In the elaborated extension of the story for the book version, Kleist arranges the events in a manner that seems specifically designed to highlight the mysterious central occurrence, namely the direct intervention of the saint. The final version begins with two paragraphs of narration which take the reader only as far as the moment during the Corpus Christi Mass when, contrary to expectation, the sacred music proceeds without interruption. This narrative then breaks off, ending merely with a reference to the convent’s further half-century of prosperity until its secularization at the end of the Thirty Years War.

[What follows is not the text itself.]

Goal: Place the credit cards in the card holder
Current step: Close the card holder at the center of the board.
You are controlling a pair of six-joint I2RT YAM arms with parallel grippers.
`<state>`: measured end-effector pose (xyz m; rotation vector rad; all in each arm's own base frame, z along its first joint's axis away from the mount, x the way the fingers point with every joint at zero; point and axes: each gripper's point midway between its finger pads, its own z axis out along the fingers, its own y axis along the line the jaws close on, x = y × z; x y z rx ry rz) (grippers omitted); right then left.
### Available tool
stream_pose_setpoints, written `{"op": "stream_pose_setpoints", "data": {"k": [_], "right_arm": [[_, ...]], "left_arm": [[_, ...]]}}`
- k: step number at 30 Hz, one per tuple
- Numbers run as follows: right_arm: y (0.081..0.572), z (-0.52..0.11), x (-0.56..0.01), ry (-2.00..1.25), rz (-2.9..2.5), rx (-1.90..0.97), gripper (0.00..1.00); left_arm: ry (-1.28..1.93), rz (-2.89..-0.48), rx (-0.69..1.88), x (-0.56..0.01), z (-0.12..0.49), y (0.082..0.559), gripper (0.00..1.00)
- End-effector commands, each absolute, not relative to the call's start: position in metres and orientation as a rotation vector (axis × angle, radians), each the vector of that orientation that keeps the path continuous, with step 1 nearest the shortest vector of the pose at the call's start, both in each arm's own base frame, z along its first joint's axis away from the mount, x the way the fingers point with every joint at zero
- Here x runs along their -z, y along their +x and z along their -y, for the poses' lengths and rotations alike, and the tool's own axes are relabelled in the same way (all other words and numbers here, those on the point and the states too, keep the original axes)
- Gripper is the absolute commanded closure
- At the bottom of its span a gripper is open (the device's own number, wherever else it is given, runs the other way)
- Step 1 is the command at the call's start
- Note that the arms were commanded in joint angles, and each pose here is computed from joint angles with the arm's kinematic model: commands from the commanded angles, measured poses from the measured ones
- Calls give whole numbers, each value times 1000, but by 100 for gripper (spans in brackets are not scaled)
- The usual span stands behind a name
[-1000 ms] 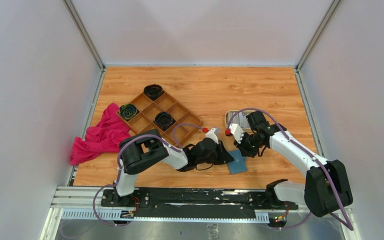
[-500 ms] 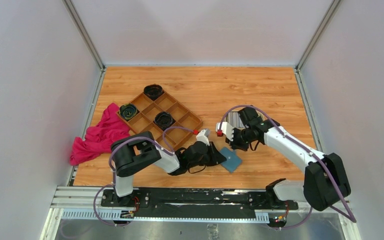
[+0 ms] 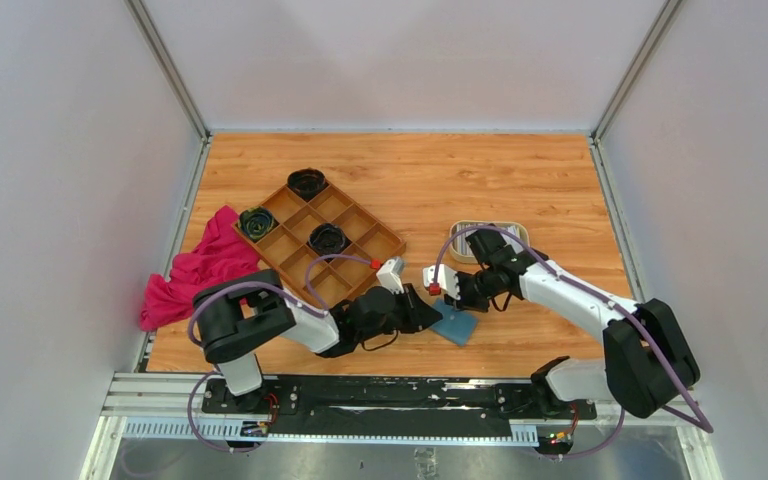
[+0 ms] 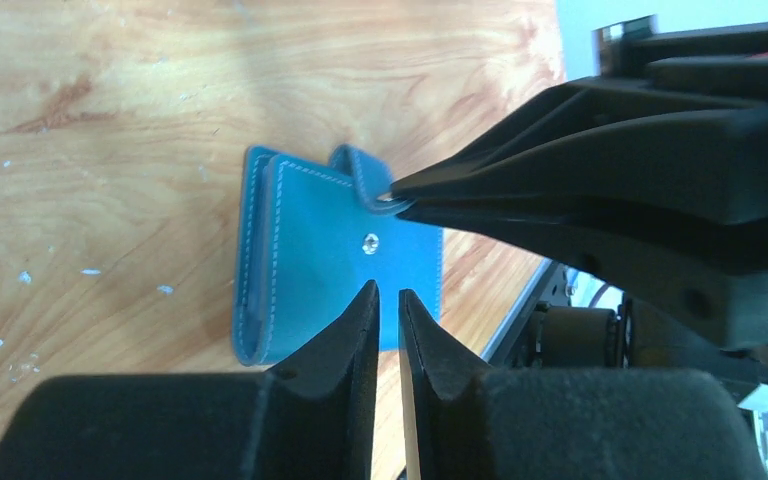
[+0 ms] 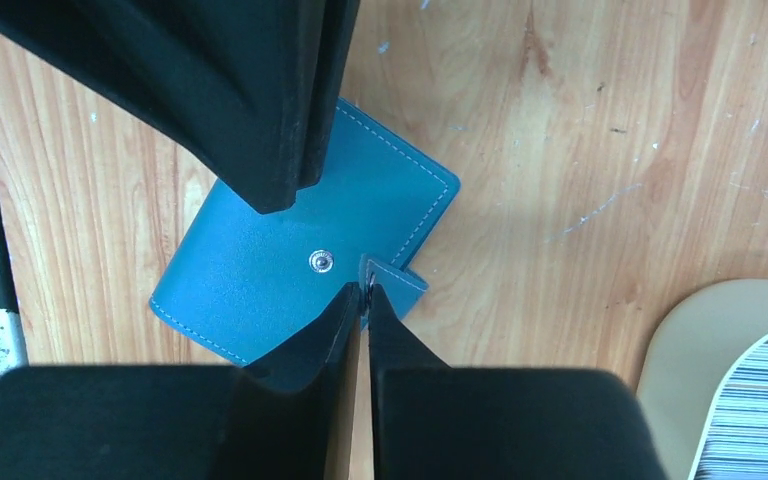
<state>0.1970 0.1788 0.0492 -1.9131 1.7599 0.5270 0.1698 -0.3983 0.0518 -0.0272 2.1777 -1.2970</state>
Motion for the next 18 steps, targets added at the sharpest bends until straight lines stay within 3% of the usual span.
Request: {"op": "stream_pose_setpoints", "data": {"k": [1, 18], "right_arm": [[183, -184, -49, -1956, -1689, -590, 91], [181, -179, -54, -1933, -1720, -579, 83]], "left_arm": [[24, -2103, 1250, -70, 390, 176, 83], [90, -2186, 1106, -37, 402, 187, 86]]}}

The third paragraph takes up the tale six years after that Corpus Christi Day, introducing a new character who is not mentioned in the original version, and whose introduction increases the story’s dramatic poignancy: the mother of the four young men, having heard no news of them for all these years, comes to Aachen to make inquiries and to her horror discovers them in the madhouse, oblivious to everything but their strange monotonous life of religious contemplation and repetitive cacophonous chanting. She is told nothing about the connection between their madness and the intended iconoclastic riot, which has long been forgotten by most of Aachen. This omission of the explanatory connection creates a dramatic suspense which in the long fourth paragraph Kleist proceeds to resolve, using the device of retrospective (‘flashback’) narration. The mother visits a further new character, the cloth-merchant Veit Gotthelf, a former friend of the brothers, and his account takes us back to the point at which the second paragraph ended. During the Mass on Corpus Christi Day six years before, he and the other would-be iconoclasts had been awaiting the signal to disrupt the service, which one of the brothers was to have given. But no signal was given: instead, the brothers had suddenly bowed their heads as the music began and sunk to their knees in an attitude of the utmost devotion. After the service their followers had dispersed in bewilderment; later, having vainly waited for the brothers, Veit Gotthelf and some friends went back to the convent church and there found them still kneeling in prayer. Then follows the vivid description of their strange and terrifying behaviour at the inn that night and their eventual consignment to the asylum.